• THE PROBLEM:
What lines in the data hold the string "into"? Show them.

(Dataset entries)
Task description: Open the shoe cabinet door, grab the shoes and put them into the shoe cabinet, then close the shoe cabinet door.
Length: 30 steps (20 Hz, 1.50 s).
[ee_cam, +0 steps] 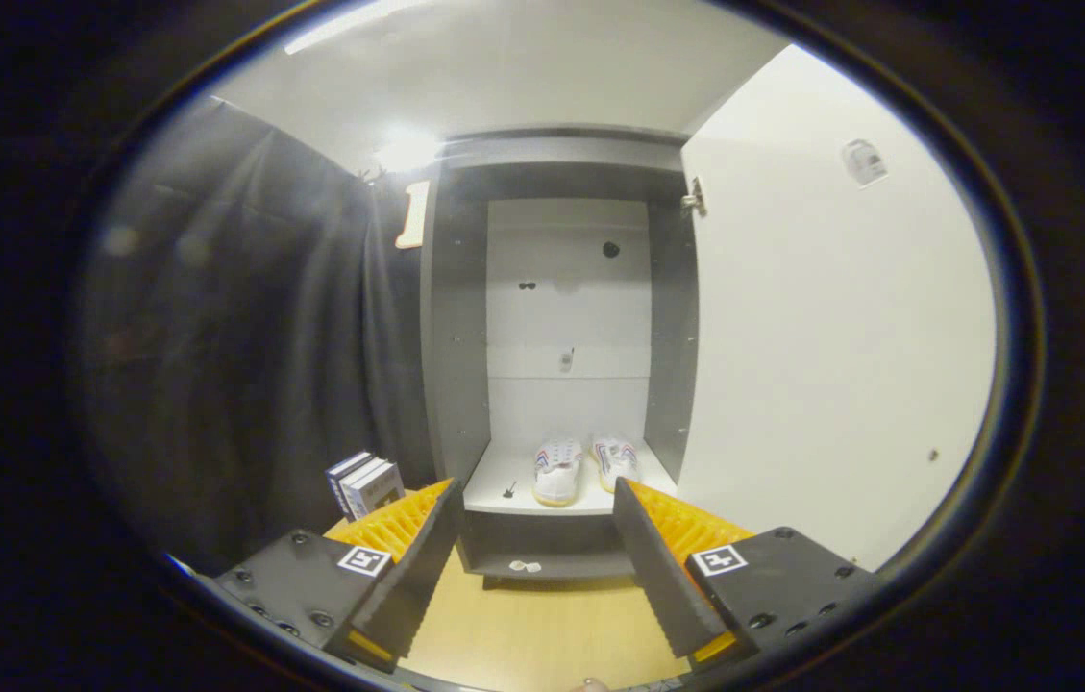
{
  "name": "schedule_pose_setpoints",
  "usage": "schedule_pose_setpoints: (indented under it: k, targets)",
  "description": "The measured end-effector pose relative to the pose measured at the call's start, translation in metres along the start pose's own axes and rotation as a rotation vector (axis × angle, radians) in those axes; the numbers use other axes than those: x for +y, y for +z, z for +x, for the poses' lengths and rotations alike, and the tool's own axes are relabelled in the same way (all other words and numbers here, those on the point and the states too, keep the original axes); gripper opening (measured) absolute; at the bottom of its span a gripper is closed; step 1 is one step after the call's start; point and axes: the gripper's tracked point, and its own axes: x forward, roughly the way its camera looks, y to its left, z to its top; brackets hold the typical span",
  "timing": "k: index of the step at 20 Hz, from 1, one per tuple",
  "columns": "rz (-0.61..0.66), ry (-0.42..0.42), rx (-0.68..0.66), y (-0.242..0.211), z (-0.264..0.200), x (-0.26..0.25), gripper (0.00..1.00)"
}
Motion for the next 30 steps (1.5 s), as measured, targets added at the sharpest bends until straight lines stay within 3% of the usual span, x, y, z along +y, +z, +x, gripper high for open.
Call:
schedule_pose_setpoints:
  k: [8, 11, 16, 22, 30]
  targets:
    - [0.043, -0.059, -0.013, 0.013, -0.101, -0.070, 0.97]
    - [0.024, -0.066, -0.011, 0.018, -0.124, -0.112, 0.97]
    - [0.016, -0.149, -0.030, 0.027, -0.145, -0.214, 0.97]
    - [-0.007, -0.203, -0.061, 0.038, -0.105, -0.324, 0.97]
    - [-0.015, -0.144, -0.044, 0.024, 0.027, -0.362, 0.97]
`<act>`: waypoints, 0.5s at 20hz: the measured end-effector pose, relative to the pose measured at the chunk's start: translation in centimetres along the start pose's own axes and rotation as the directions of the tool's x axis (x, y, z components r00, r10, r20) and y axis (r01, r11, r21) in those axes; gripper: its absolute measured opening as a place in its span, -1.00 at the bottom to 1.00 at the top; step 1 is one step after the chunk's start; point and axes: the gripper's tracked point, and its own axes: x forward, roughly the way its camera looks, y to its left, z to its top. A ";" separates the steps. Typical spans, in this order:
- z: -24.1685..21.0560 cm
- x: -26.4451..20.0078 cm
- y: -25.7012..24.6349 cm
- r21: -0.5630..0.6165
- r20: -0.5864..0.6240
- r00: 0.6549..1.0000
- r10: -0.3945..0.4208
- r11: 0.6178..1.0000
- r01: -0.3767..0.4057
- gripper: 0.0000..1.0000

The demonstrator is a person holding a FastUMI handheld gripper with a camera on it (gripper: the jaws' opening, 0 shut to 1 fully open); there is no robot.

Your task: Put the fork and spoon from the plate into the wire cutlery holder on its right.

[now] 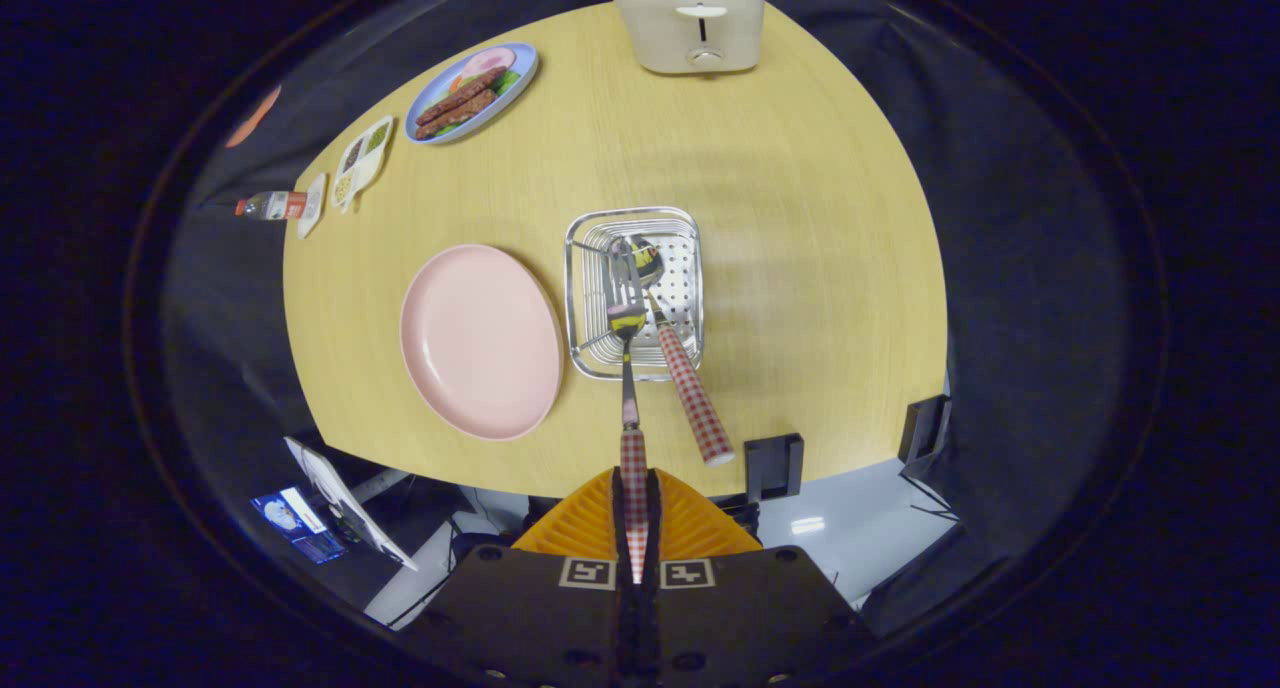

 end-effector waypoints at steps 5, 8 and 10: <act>1.6 -0.5 0.3 0.006 -0.012 1.000 -0.025 1.000 0.025 -0.88; 1.5 -0.7 0.4 0.002 -0.021 0.999 -0.033 0.999 0.033 -0.76; 1.8 -0.9 0.7 -0.004 -0.019 0.999 -0.040 0.999 0.040 -0.78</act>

• ANSWER:
Task description: Open the shoe cabinet door, grab the shoes and put them into the shoe cabinet, then close the shoe cabinet door.
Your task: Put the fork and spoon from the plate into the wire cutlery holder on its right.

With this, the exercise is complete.